# WPILib ML Notebook


## Introduction

By using this notebook, you can train a TensorFlow Lite model for use on a Raspberry Pi and Google Coral USB Accelerator. We've designed this process to be as simple as possible. If you find an issue with this notebook, please create a new issue report on our GitHub page, where you downloaded this notebook.

## Workflow

This section will explain the four distinct steps to getting a trained model to run on your hardware.
### Getting Data

WPILib provides thousands of labelled images for this years game, which you can download here. However, you can train with custom data using this notebook as well. The below instructions describe how to gather and label your own data.

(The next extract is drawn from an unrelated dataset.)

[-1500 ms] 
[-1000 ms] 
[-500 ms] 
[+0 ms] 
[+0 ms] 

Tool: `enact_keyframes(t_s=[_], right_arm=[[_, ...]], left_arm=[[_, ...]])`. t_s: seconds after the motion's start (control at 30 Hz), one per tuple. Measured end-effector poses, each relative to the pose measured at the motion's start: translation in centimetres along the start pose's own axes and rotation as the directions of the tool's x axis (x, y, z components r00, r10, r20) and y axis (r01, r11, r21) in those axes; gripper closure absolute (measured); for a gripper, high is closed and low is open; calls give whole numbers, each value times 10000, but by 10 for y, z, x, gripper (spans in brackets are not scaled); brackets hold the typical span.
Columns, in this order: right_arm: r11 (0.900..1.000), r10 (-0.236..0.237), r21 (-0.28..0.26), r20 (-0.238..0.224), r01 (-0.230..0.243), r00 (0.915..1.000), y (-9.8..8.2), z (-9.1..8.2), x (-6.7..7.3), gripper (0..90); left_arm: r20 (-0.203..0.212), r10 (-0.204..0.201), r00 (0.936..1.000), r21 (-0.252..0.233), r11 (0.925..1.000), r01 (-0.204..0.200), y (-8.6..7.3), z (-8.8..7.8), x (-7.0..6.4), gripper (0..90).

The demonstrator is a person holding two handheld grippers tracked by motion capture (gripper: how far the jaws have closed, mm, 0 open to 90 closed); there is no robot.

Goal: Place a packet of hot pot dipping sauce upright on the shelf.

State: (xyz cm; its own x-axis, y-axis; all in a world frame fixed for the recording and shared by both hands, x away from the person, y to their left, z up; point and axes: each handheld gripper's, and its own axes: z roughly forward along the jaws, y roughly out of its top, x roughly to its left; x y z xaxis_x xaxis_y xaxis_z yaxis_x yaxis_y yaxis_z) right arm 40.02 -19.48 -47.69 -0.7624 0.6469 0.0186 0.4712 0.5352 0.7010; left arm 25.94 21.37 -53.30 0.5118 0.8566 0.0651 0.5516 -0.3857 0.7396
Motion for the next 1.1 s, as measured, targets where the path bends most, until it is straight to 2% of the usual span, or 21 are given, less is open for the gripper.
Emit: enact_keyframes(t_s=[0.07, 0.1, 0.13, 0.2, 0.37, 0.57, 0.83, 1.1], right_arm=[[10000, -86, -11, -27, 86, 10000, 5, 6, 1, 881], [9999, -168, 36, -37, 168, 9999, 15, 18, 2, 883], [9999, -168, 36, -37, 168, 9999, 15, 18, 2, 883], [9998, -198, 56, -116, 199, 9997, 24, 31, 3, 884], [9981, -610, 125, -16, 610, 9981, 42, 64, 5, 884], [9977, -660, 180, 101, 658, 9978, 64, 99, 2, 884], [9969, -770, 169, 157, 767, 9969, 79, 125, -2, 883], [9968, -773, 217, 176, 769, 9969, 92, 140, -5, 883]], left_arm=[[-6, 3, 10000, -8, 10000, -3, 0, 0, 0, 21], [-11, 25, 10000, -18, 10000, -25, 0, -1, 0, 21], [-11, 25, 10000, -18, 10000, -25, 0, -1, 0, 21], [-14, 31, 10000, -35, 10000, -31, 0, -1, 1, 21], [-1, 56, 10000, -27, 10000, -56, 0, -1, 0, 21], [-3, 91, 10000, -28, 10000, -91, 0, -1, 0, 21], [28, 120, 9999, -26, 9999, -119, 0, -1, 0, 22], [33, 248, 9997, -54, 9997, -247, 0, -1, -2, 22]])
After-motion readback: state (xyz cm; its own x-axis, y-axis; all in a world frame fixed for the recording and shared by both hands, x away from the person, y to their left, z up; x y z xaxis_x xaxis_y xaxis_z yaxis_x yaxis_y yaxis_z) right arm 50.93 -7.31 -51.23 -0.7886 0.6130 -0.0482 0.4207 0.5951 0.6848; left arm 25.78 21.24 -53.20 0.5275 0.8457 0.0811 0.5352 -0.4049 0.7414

1. Plug a USB Camera into your laptop, and run a script similar to record_video.py, which simply makes an mp4 from the camera stream.
2. Create a [supervise.ly](supervise.ly) account. This is a very nice tool for labelling data.
3. (Optional) You can add other teammates to your Supervise.ly workspace by clicking 'Members' on the left and then 'INVITE' at the top.
4. Choose a workspace to work in, in the 'Workspaces' tab.
5. Upload the official WPILib labelled data to your workspace. Download the tar here, extract it, then click 'IMPORT DATA' or 'UPLOAD' inside of your workspace. Change the import plugin to Supervisely, then drag in the extracted FOLDER. Then, give the project a name, then click import.
6. Upload your own video to your workspace. Click 'UPLOAD' when inside of your workspace, change your import plugin to video, drag in your video, give the project a name, and click import.
7. Click into your newly import Dataset. Use the rectangle tool to draw appropriate boxes around the objects which you wish to label.

### Training

1. Download your datasets from Supervise.ly. Select the "json and jpeg" option.
2. Upload your tar to a new folder in an Amazon S3 bucket, or a brand new S3 bucket.
3. Create a new SageMaker notebook instance, and open the WPILib notebook.
4. Change estimator.fit() to use your new dataset, by specifying the folder in which the tar is stored.
5. Run each block of the notebook in order.
6. Training should take roughly 45 minutes. If you do not change anything in the notebook, it should absolutely not take longer than an hour. In the Training Job, CPU usage should be around 690 during the majority of the training, if running on an ml.c4.2xlarge. If it is less, something went wrong.

### Inference

1. Go to the training job in SageMaker, scroll to the bottom, and find the output S3 location
2. Download the the tar file in the bucket, extract it, and get your .tflite file
3. Put the tflite on your Raspberry Pi by plugging in the SD card into your computer and dragging it in to /home/pi
4. Run the python script, using `python3 object_detection.py --model output.tflite`


## Notebook
### Building and registering the container

This code block runs a script that builds a docker container, and saves it as an Amazon ECR image. This image is used by the training instance so that all proper dependencies and WPILib files are in place.

In [78]:
%%sh
#!/usr/bin/env bash
docker system prune --force > /dev/null 2>&1

# The name of our algorithm
algorithm_name=sagemaker-tf-wpi2

cd container

chmod -R +x coral/

account=$(aws sts get-caller-identity --query Account --output text)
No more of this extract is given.